* [Brief]: Please output the line that contains "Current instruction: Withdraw" and all later lines of the material, exactly, through the end.

* [Exercise data]:
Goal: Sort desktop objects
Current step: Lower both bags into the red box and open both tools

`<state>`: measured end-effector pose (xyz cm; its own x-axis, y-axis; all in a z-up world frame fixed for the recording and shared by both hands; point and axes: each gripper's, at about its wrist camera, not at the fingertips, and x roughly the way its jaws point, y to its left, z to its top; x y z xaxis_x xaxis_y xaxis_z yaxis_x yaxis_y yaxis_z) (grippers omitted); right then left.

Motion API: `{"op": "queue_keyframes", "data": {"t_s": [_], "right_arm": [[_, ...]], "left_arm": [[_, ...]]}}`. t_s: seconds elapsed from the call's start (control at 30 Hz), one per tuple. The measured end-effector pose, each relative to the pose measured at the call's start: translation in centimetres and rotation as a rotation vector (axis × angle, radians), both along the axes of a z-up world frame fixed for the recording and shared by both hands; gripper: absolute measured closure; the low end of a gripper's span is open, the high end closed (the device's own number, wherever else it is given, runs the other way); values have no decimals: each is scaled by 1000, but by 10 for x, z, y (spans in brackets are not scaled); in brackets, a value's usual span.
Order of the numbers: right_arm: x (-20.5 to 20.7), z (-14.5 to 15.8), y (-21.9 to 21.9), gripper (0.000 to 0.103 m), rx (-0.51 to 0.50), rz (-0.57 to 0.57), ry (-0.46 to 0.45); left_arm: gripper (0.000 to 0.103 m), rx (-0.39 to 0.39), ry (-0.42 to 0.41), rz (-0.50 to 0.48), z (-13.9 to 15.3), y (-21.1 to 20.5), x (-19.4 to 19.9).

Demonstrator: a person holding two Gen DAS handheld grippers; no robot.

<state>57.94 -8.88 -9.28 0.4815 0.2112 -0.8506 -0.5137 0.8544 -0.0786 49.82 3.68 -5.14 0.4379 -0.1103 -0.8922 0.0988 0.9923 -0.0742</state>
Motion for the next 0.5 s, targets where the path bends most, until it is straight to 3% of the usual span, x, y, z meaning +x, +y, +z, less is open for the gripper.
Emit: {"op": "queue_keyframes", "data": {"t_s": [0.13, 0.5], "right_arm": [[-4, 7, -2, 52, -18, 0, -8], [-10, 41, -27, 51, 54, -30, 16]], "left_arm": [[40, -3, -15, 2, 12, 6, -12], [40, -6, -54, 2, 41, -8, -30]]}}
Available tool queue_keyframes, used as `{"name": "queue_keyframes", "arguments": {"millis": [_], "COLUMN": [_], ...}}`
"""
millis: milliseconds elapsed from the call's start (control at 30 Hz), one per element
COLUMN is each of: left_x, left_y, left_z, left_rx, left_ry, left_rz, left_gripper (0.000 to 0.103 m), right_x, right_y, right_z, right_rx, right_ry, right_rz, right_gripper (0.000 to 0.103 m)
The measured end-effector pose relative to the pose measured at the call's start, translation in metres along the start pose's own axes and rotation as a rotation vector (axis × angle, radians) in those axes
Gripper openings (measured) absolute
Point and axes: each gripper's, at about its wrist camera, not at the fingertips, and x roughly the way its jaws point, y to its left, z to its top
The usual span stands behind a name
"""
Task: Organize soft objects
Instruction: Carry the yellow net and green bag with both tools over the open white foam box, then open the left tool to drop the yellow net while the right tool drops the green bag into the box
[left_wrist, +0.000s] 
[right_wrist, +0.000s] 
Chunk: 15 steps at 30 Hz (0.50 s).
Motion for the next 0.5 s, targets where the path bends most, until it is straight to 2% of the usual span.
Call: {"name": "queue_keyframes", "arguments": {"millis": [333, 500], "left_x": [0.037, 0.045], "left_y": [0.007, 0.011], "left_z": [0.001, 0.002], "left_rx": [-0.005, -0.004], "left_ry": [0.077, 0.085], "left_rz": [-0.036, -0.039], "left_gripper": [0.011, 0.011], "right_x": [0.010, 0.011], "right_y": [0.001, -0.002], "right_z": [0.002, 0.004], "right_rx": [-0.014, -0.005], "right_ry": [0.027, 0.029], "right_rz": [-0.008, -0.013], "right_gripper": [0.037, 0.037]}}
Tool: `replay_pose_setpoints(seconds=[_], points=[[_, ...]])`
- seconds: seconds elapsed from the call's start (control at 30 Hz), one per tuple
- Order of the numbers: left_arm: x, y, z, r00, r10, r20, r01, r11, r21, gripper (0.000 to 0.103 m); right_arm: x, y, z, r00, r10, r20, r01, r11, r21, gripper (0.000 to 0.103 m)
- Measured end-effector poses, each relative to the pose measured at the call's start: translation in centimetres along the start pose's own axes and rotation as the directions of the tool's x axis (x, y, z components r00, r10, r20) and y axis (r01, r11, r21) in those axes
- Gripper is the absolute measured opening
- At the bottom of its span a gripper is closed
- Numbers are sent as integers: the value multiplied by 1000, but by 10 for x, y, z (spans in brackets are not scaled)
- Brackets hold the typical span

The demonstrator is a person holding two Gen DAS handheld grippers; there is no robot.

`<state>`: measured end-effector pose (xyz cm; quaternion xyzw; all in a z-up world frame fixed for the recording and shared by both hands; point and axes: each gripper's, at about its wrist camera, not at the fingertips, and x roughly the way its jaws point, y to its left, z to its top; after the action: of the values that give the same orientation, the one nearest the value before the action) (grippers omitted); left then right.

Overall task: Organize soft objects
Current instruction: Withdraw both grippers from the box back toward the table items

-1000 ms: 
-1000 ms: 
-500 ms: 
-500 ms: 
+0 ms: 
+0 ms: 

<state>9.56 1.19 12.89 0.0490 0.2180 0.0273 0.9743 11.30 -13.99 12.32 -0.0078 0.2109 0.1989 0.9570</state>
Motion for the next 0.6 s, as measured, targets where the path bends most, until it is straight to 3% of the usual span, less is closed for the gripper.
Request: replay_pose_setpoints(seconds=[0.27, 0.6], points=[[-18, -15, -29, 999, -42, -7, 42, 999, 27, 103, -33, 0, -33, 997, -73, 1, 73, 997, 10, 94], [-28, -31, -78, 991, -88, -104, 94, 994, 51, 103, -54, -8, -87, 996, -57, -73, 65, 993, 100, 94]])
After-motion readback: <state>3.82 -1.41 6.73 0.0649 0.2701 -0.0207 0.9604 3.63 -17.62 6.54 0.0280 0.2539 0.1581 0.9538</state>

* [Reply]:
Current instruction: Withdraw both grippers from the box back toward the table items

-1000 ms: 
-1000 ms: 
-500 ms: 
-500 ms: 
+0 ms: 
+0 ms: 

<state>9.56 1.19 12.89 0.0490 0.2180 0.0273 0.9743 11.30 -13.99 12.32 -0.0078 0.2109 0.1989 0.9570</state>
Motion for the next 0.6 s, as measured, targets where the path bends most, until it is straight to 3% of the usual span, less is closed for the gripper.
Request: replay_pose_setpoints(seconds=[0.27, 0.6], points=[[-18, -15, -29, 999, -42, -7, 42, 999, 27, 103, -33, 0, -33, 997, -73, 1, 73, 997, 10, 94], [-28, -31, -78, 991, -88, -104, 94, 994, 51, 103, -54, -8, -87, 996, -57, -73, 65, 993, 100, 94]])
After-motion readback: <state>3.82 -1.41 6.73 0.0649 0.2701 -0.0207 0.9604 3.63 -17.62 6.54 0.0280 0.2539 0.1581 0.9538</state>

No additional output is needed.